A new EPA document offers air quality strategies for schools, including ventilation and filtration, siting decisions, anti-idling policies and bus fleet upgrades.

A new EPA document offers air quality strategies for schools, including ventilation and filtration, siting decisions, anti-idling policies and bus fleet upgrades.

A new guide from the U.S. Environmental Protection Agency (EPA) provides ideas on how to reduce children’s exposure to traffic-related air pollution.

The document, “Best Practices for Reducing Near-Road Pollution Exposure at Schools,” offers strategies for limiting exposure, including ventilation and filtration, school siting and layout decisions, anti-idling policies, school bus fleet upgrades, sound walls, vegetative barriers and other initiatives.

On the school bus front, the guide recommends retrofitting older school buses with particulate matter filters or oxidation catalysts, or replacing them with newer models.
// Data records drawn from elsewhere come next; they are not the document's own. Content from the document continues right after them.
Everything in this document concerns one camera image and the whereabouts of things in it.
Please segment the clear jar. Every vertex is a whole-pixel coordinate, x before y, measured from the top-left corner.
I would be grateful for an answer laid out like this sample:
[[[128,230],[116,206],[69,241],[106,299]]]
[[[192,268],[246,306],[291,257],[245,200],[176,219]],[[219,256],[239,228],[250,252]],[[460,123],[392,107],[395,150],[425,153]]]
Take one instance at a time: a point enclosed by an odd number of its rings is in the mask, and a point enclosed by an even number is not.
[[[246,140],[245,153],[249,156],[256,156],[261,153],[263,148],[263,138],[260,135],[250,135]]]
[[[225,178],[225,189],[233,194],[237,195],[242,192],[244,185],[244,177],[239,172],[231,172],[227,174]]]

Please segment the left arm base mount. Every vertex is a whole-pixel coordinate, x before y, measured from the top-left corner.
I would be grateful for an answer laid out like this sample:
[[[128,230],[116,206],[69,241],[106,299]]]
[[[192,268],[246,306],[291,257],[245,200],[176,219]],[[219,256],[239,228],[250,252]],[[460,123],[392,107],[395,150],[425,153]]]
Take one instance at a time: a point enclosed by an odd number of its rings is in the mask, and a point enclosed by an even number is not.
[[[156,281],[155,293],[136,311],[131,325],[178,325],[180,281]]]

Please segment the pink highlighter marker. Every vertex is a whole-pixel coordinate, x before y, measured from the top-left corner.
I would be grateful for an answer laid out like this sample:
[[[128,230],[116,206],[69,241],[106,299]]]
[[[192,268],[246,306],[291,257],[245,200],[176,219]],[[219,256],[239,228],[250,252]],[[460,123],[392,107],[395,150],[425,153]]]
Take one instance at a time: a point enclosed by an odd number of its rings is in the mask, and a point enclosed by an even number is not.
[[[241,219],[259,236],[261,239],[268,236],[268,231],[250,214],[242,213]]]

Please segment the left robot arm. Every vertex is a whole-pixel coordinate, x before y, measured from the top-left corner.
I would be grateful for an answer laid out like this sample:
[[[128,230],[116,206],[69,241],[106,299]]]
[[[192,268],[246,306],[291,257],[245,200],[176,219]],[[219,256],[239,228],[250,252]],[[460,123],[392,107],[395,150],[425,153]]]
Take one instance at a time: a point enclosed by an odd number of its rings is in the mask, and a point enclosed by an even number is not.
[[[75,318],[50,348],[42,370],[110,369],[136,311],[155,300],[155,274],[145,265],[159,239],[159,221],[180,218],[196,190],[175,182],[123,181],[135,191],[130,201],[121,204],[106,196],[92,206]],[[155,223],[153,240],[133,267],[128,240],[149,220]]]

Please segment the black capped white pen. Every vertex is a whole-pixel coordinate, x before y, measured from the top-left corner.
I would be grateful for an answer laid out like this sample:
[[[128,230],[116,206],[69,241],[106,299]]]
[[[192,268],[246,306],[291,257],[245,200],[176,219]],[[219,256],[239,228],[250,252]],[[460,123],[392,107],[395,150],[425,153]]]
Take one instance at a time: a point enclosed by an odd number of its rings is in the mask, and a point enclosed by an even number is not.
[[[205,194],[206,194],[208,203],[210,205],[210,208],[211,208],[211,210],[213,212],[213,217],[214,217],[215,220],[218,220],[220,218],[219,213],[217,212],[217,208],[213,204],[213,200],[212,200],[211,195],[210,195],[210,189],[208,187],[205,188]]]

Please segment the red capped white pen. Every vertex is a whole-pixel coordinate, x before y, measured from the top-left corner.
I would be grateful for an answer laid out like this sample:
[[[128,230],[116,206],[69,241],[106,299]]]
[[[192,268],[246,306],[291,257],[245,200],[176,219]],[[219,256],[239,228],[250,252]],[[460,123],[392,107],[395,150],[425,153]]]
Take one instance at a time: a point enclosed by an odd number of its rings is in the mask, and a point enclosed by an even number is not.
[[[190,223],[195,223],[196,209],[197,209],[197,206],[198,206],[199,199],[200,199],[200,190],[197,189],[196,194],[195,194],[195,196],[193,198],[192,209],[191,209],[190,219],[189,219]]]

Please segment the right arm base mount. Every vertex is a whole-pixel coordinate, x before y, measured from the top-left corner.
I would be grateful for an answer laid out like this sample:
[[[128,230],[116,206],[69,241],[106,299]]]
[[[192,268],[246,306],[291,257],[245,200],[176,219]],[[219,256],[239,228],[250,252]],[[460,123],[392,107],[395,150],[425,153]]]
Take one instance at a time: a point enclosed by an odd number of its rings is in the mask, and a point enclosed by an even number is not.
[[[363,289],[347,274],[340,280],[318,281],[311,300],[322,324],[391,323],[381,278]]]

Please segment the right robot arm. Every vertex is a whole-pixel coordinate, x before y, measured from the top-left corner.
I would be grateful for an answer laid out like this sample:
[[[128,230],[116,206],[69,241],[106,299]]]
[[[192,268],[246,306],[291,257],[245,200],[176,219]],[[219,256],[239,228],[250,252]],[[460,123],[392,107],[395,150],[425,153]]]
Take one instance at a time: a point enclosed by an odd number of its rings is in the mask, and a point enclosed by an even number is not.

Alternative fuels are also suggested as a way to reduce emissions.

“Our children are especially vulnerable to air pollution, which can damage their growing lungs,” said Jared Blumenfeld, EPA’s regional administrator for the Pacific southwest. “This new report gives school officials and parents multiple ways to limit their students’ exposures to the pollutants from traffic.”

EPA officials said that the agency created the document in response to interest from parents, schools and public health advocates who want to help reduce traffic-related air pollution exposure.